[Task statement]
Please give every line below again exactly, but not its pictures.

[Data]

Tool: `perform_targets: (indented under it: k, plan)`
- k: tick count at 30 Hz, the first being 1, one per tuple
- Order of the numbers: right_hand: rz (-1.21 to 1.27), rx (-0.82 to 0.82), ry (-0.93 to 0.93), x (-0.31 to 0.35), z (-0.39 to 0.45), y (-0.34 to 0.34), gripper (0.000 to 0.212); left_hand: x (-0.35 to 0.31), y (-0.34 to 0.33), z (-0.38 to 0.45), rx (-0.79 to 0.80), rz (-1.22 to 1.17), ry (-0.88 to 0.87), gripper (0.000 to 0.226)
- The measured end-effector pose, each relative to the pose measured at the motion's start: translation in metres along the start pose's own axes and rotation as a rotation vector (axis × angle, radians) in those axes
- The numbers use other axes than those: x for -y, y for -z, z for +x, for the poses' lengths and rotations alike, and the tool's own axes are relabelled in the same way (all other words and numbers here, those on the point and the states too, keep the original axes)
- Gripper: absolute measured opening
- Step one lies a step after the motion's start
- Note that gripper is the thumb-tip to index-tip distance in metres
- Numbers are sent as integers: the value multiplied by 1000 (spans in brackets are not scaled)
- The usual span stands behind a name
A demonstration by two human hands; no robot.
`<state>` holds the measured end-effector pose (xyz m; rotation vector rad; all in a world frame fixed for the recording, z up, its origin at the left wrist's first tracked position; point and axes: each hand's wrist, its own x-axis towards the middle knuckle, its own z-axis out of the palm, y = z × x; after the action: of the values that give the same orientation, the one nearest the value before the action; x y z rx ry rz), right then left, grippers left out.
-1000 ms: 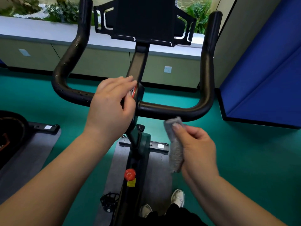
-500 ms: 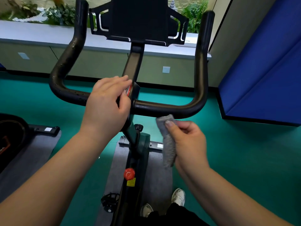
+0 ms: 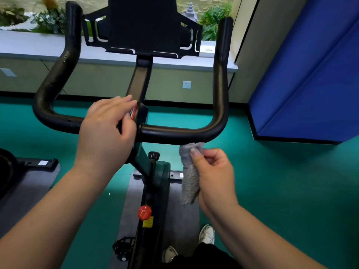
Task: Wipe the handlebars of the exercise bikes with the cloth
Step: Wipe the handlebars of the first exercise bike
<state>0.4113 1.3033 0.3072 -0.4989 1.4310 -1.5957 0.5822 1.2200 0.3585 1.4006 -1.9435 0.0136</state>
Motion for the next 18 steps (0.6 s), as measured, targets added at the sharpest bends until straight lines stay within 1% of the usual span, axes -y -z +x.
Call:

[Your solution]
Tool: `perform_targets: (indented under it: k, plan)`
- k: tick count at 30 Hz, the first being 1, one per tuple
- Order of the numbers: right_hand: rz (-1.21 to 1.27), rx (-0.82 to 0.82), ry (-0.93 to 0.93), x (-0.31 to 0.35), z (-0.39 to 0.45), y (-0.34 to 0.34), gripper (0.000 to 0.212); left_hand: x (-0.35 to 0.31), y (-0.34 to 0.33), z (-0.38 to 0.45), rx (-0.79 to 0.80), rz (-1.22 to 1.17), ry (-0.88 to 0.87), gripper (0.000 to 0.226)
- The measured end-effector pose, each relative to the pose measured at the motion's start: translation in metres along the start pose's own axes and rotation as a rotation vector (axis × angle, radians) in those axes
- The numbers use other axes than those: x for -y, y for -z, z for +x, for the poses' lengths and rotations alike, and the tool's own axes are relabelled in the same way (all other words and numbers here, those on the point and the states too, keep the original axes)
- Gripper: absolute measured opening
- Step one lies a step after the motion's start
- Note that gripper is the thumb-tip to index-tip distance in metres
- Numbers are sent as integers: the value multiplied by 1000 (spans in brackets are not scaled)
- The usual span stands behind a name
A demonstration by two human hands; no robot.
`<state>` holds the measured end-effector pose (xyz m; rotation vector rad; all in a world frame fixed for the recording, z up, its origin at the left wrist's first tracked position; point and axes: each hand's wrist, its own x-axis towards the middle knuckle, its own z-axis out of the palm, y = z × x; after the action: of the values that give the same orientation, the one nearest the value before the action; x y z rx ry rz), right then left, grippers left out.
-1000 ms: 
-500 ms: 
+0 ms: 
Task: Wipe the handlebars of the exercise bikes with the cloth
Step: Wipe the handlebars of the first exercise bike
<state>0.4113 1.3033 0.3072 -0.4989 1.4310 -1.5957 0.5822 1.2200 0.3585 1.4006 -1.9435 0.0136</state>
Motion for the next 18 steps (0.6 s), as measured, targets added at the sharpest bends until straight lines stay within 1% of the usual span, axes -y -z +x.
Call:

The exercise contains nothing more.